_PROBLEM DESCRIPTION_: Could you copy each line of the entries that contains "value"?

Stored items from a collection:
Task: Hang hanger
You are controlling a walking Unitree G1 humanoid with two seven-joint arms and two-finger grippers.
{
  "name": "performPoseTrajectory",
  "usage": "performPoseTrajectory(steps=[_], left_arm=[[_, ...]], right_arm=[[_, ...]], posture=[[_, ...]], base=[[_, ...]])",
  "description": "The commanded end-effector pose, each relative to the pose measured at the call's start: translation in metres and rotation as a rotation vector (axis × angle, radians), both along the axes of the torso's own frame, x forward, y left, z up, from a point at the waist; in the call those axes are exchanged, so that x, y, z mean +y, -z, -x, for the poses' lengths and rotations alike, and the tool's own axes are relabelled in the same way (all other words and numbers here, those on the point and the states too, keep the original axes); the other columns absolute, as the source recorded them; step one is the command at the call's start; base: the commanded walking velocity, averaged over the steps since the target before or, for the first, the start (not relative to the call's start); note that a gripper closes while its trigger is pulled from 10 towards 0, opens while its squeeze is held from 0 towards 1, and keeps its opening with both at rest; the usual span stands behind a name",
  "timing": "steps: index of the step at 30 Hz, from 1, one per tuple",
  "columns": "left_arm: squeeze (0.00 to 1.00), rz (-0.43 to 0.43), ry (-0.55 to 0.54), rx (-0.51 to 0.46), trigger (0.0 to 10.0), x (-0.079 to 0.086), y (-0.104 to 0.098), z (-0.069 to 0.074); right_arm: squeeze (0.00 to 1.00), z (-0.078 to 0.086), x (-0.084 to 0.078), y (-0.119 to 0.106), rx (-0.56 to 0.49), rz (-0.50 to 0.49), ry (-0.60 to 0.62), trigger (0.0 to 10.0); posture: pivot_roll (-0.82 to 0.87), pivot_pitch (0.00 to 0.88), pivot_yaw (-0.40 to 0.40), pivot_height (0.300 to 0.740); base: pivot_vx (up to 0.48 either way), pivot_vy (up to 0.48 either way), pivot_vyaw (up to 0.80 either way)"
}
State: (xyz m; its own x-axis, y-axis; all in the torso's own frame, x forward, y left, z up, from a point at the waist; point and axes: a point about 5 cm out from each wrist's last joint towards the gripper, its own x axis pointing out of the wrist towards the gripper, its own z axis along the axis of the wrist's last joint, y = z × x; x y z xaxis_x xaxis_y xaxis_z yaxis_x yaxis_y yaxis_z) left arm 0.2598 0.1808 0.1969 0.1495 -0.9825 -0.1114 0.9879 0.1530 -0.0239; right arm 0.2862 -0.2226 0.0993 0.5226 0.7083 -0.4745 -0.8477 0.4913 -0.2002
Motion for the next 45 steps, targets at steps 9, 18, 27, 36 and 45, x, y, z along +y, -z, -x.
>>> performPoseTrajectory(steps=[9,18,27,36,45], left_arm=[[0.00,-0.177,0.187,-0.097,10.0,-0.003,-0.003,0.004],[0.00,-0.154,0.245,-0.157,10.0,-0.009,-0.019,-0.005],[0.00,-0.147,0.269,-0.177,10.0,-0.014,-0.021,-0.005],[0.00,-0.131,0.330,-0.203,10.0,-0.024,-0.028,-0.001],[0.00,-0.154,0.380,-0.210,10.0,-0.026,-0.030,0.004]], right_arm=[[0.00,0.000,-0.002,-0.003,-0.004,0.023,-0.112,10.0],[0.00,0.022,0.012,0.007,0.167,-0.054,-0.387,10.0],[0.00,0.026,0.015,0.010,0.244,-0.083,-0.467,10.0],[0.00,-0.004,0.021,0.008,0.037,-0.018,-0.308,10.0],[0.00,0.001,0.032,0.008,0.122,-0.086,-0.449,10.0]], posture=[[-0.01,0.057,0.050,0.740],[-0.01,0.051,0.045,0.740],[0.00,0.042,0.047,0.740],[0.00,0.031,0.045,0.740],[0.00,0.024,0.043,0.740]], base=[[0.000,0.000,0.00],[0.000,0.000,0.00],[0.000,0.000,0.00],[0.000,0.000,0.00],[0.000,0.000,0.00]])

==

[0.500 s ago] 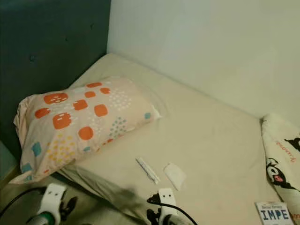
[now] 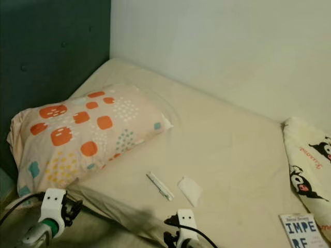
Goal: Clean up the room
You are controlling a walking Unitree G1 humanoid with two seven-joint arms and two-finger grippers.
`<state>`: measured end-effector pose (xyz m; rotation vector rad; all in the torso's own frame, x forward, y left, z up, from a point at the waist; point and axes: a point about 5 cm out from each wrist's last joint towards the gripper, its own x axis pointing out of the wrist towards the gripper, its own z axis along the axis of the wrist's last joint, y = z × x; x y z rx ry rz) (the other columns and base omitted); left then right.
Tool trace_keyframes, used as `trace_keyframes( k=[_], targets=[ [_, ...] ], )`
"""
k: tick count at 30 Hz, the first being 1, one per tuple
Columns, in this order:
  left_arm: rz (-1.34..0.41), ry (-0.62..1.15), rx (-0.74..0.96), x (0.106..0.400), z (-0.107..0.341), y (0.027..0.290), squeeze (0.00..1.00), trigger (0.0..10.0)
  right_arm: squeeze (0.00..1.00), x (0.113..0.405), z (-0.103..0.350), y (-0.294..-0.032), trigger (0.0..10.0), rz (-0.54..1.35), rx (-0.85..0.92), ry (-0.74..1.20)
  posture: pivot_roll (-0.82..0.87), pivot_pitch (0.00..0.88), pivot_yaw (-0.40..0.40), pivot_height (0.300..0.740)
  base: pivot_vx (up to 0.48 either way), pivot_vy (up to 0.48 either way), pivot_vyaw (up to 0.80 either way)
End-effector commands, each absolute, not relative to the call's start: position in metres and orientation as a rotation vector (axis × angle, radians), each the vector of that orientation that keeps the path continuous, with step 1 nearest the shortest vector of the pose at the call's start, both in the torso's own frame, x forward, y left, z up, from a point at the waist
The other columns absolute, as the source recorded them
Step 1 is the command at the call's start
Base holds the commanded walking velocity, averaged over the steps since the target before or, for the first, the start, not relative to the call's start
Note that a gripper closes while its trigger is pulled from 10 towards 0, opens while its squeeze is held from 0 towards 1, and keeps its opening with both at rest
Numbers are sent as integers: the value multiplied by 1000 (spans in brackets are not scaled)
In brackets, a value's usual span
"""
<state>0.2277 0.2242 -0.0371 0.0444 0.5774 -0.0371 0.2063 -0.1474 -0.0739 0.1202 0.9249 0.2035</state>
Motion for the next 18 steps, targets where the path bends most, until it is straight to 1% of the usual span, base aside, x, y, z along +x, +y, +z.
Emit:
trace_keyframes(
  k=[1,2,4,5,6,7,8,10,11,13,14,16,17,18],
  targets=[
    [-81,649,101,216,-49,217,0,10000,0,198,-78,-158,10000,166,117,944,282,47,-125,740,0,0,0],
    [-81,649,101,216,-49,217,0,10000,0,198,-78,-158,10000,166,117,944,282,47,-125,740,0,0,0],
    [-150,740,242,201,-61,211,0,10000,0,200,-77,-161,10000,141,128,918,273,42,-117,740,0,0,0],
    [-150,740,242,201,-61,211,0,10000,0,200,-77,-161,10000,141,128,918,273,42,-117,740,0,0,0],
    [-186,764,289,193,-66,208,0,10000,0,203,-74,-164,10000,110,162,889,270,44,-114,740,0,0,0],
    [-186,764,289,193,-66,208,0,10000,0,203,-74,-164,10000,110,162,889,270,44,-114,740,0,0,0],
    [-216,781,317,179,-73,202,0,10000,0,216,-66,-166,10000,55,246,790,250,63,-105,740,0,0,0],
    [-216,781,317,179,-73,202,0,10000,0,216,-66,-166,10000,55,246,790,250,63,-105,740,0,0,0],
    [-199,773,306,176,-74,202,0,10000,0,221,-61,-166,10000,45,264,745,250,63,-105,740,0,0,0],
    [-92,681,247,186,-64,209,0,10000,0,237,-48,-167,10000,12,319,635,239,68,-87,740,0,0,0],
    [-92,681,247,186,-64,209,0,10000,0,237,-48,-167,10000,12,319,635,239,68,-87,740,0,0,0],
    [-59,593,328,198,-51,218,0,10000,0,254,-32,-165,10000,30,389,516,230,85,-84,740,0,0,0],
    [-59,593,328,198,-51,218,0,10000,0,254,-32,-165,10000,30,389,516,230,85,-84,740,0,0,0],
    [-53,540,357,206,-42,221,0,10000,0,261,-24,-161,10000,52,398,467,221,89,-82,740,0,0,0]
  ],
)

_EXERCISE OUTPUT_:
Numbers are sent as integers: the value multiplied by 1000 (spans in brackets are not scaled)
In brackets, a value's usual span

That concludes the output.